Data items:
*** Block opens ***
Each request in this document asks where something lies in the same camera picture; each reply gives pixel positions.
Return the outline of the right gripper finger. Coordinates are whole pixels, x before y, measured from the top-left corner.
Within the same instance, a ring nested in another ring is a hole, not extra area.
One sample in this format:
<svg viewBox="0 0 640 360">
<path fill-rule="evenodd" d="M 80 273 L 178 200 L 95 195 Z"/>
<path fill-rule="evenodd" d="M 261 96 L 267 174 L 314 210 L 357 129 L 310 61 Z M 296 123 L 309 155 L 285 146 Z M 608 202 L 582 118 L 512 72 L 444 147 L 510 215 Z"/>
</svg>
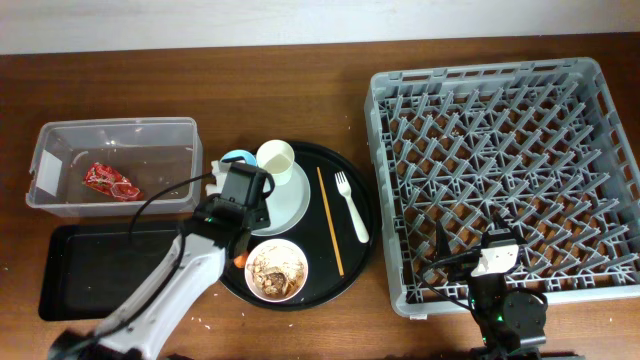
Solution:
*** Block closes ***
# What the task asks:
Using the records above, select and copy every line that has the word "same".

# Answer for this exercise:
Each request in this document asks where something lies in the same camera picture; each reply gives pixel positions.
Within the same instance, a ring nested in another ring is a hole, not extra area.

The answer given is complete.